Records supplied:

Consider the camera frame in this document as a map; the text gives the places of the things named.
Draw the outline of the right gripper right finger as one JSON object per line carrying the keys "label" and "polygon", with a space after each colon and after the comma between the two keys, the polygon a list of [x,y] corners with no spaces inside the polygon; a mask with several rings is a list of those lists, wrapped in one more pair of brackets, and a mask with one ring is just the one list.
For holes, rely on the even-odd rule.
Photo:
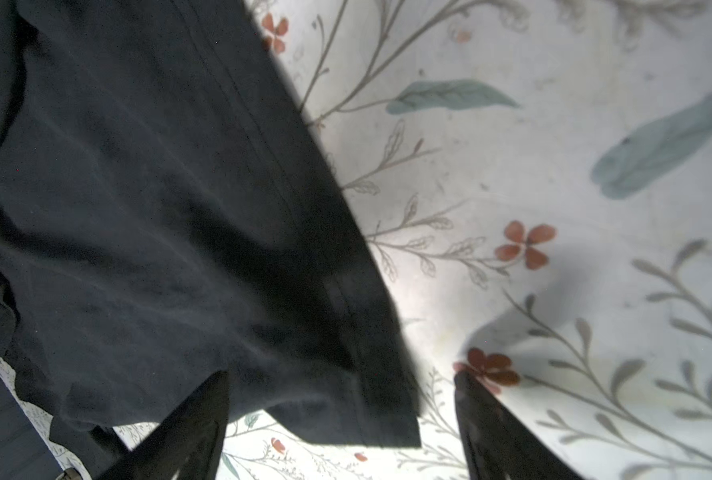
{"label": "right gripper right finger", "polygon": [[580,480],[470,372],[458,372],[455,408],[472,480]]}

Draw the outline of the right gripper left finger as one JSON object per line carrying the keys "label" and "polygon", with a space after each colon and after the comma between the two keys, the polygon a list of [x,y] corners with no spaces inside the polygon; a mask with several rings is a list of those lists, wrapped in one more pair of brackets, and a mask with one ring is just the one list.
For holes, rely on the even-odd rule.
{"label": "right gripper left finger", "polygon": [[229,423],[229,374],[218,371],[101,480],[214,480]]}

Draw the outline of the black t-shirt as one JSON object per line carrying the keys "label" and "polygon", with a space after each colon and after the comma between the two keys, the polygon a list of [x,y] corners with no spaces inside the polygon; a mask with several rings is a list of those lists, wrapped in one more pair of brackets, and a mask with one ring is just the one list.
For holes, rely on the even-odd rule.
{"label": "black t-shirt", "polygon": [[99,477],[223,416],[416,448],[381,273],[241,1],[0,1],[0,357]]}

What is expected: Your answer must be an exact copy of the records above, with every picture left out.

Written solution:
Consider the camera frame in this document as a map; the text gives the places of the things named.
Draw the outline of the right gripper right finger as one JSON object per line carrying the keys "label" and "polygon", with a space after each colon and after the comma between the two keys, the polygon a list of [x,y] corners with no spaces inside the polygon; a mask with several rings is a list of those lists, wrapped in one more pair of brackets, and a mask with one ring is just the one list.
For holes, rely on the even-odd rule.
Photo:
{"label": "right gripper right finger", "polygon": [[580,480],[470,372],[458,372],[455,408],[472,480]]}

Draw the outline of the right gripper left finger as one JSON object per line carrying the keys "label" and "polygon", with a space after each colon and after the comma between the two keys, the polygon a list of [x,y] corners with no spaces inside the polygon; a mask with several rings is a list of those lists, wrapped in one more pair of brackets, and a mask with one ring is just the one list.
For holes, rely on the even-odd rule.
{"label": "right gripper left finger", "polygon": [[229,423],[229,374],[218,371],[101,480],[214,480]]}

Draw the outline of the black t-shirt as one JSON object per line carrying the keys "label" and "polygon", with a space after each colon and after the comma between the two keys, the polygon a list of [x,y] corners with no spaces inside the polygon; a mask with several rings is a list of those lists, wrapped in one more pair of brackets, and a mask with one ring is just the one list.
For holes, rely on the even-odd rule.
{"label": "black t-shirt", "polygon": [[99,477],[223,416],[416,448],[381,273],[241,1],[0,1],[0,357]]}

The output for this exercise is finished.